The following theorem shows the performance of the algorithm.

Theorem 2.11

The dynamic programming computes a feasible solution for the MinPSMC-US problem whose cost is at most \((1+\varepsilon )\) times the optimal value and runs in time \(O(\frac{1}{\varepsilon } n^3m^{O(1/\varepsilon ^2)})\) by choosing \(q=\lceil 3/\varepsilon \rceil \).

Proof

Let \({\mathcal {O}}^*\) be an optimal solution to the MinPSMC-US instance. For any index \(a=0,1,\ldots ,q-1\), and for any block b in \(P_a\), let \({\mathcal {O}}^*_{a,b}\) be the set of unit squares in \({\mathcal {O}}^*\) which have nonempty intersections with b. Then \({\mathcal {O}}^*_{a,b}\) covers all points in b. By Lemma 2.9, \(w(R_{a,b})\le c({\mathcal {O}}^*_{a,b})\). By Lemma 2.8, \(c(R_{a,b})\le w(R_{a,b})\). Hence

$$\begin{aligned} c({\mathcal {O}}_a)\le \sum _{\text{ block }\ b\ \text{ of }\ Q_a}c(R_{a,b})\le \sum _{\text{ block }\ b\ \text{ of }\ Q_a}w(R_{a,b})\le \sum _{\text{ block }\ b\ \text{ of }\ Q_a}c({\mathcal {O}}^*_{a,b}). \end{aligned}$$
(2)

Let \({\mathcal {H}}_a\) (resp. \({\mathcal {V}}_a\)) be the set of unit squares in \({\mathcal {O}}^*\) which intersect some horizontal (resp. vertical) grid lines of \(P_a\). Observe that a unit square can intersect at most four blocks of \(P_a\). So,

$$\begin{aligned} \sum _{\text{ block }\ b\ \text{ of }\ Q_a}c(\mathcal {O}^*_{a,b})\le c({\mathcal {O}}^*)+c({\mathcal {H}}_a)+2c({\mathcal {V}}_a). \end{aligned}$$
(3)

For two different partitions \(P_a\) and \(P_b\), notice that a unit square can not be in both \({\mathcal {H}}_a\) and \({\mathcal {H}}_b\) for \(a\ne b\). Hence

$$\begin{aligned} \sum \limits _{a=0}^{q-1}c({\mathcal {H}}_a)\le c({\mathcal {O}}^*). \end{aligned}$$
(4)

Similarly,

$$\begin{aligned} \sum \limits _{a=0}^{q-1}c({\mathcal {V}}_a)\le c({\mathcal {O}}^*). \end{aligned}$$
(5)

Summing both sides of (2) for \(a=0,1,\ldots ,q-1\), making use of (3), (4), (5), and because \(c({\mathcal {O}}')=\min _{a=0,1,\ldots ,q-1}c({\mathcal {O}}_a)\), we have

$$\begin{aligned} q\cdot c({\mathcal {O}}')\le \sum \limits _{a=0}^{q-1}c({\mathcal {O}}_a)\le q\cdot c({\mathcal {O}}^*)+\sum _{a=0}^{q-1}c(\mathcal {H}_a)+2\sum _{a=0}^{q-1}c({\mathcal {V}}_a)\le (q+3)c({\mathcal {O}}^*). \end{aligned}$$

It follows that

$$\begin{aligned} c({\mathcal {O}}')\le (1+3/q)c({\mathcal {O}}^*)\le (1+\varepsilon )c({\mathcal {O}}^*). \end{aligned}$$

The approximation ratio is proved.

For the time complexity, notice that for each partition and for each block, there are \(O(nm^{O(q^2)})\) configurations, where the factor n comes from the number of choices for \(\tilde{k}\).

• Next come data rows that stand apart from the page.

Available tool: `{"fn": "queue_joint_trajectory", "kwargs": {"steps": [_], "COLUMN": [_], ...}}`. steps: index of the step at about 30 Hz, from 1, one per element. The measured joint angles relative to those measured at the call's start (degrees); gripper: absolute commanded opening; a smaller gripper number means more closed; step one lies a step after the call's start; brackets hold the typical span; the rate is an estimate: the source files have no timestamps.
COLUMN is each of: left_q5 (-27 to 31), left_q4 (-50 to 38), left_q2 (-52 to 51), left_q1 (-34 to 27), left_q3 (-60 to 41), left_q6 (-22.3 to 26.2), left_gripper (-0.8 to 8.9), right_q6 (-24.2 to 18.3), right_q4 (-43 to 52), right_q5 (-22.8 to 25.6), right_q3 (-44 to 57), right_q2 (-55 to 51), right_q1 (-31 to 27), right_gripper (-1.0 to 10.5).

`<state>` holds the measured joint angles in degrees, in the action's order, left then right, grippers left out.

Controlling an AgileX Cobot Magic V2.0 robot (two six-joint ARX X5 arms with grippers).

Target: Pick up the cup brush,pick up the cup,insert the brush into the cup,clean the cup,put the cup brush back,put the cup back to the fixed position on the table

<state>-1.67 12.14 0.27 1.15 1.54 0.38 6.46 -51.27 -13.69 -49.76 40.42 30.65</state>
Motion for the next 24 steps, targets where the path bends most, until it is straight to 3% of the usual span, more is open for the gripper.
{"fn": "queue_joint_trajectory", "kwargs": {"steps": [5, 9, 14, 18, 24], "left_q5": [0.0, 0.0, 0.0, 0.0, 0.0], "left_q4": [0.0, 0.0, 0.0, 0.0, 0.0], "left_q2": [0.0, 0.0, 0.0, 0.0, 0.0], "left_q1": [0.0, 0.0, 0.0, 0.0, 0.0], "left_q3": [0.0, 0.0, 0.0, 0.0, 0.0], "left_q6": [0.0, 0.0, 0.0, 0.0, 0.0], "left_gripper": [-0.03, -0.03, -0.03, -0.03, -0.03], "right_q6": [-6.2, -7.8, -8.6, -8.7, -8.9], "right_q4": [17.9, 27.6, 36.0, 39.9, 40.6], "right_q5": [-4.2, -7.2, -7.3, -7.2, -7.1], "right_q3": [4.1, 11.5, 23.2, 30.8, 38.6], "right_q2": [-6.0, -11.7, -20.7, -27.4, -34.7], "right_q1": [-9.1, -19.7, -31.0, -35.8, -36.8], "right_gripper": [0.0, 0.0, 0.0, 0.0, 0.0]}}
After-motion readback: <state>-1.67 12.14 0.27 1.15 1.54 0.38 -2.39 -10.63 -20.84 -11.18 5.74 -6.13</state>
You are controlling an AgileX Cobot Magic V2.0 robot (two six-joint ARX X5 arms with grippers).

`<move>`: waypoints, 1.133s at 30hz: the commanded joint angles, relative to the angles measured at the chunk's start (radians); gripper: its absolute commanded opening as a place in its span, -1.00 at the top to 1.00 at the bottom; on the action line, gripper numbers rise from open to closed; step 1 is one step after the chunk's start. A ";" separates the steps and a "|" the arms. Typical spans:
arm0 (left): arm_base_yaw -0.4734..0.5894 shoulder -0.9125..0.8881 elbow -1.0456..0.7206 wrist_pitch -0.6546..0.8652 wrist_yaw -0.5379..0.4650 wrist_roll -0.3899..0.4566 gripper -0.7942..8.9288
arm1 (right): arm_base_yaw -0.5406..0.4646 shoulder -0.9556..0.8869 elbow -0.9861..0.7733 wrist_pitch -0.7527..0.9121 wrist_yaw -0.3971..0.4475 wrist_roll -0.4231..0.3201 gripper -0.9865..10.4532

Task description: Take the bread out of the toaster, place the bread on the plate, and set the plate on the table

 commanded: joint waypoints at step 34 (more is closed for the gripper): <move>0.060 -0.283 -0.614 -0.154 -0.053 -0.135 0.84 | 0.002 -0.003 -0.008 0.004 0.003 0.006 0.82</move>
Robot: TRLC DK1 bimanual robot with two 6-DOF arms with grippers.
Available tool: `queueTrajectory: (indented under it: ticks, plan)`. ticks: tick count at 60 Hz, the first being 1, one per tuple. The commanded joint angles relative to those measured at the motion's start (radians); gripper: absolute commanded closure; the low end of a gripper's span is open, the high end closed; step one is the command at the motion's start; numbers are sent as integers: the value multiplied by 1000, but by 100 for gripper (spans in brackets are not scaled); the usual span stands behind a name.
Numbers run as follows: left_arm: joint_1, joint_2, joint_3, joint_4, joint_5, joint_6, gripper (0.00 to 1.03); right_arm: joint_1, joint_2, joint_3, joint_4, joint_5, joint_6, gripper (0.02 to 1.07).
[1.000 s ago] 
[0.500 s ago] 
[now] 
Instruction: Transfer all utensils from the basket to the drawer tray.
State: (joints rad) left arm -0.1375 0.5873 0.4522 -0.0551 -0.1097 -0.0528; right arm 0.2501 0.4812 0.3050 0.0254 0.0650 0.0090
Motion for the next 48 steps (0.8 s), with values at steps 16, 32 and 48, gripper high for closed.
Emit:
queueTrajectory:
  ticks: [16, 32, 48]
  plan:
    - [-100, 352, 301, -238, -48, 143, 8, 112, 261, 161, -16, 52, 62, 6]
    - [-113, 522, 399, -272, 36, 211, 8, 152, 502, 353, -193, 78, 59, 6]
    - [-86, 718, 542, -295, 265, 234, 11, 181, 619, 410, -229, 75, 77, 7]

So, the time needed to compute a shortest path in a DAG is now \(O(n^2m^{O(q^2)})\). Furthermore, since we have to guess the number of points to be fully covered in each block, the number of shortest paths computed for each block is O(n). Since we consider the partitions \(P_{0},\ldots ,P_{q-1}\), the combined time complexity is \(O(qn^3m^{O(q^2)})\). Substituting \(q=\lceil 3/\varepsilon \rceil \) into the expression, the running time is \(O(\frac{1}{\varepsilon } n^3m^{O(1/\varepsilon ^2)})\). \(\square \)

3 Conclusion and discussion

In this paper, for the geometric MinPSMC problem in which objects are unit squares, under the assumption that \(r_p=f_p\) for all \(p\in P\), we obtain a PTAS for MinPSMC-US. Dropping out the assumption \(r_p=f_p\ (\forall p\in P)\), we can modify the above algorithm to yield a \((1+\varepsilon )\)-approximation for MinPSMC-US the running time of which is related with \(n^{O(r_{\max })}\), where \(r_{\max }=\max \{r_p:p\in P\}\) is the maximum covering requirement. So, when \(r_{\max }\) is upper bounded by a constant, it is a PTAS. How to obtain a PTAS (or less ambitious, a constant approximation) for MinPSMC-US without any restriction on \(r_p\) is an interesting topic. Notice that mod-one operation can only be used for unit square case. New techniques have to be further explored for the geometric MinPSMC problem with other objects such as unit disks.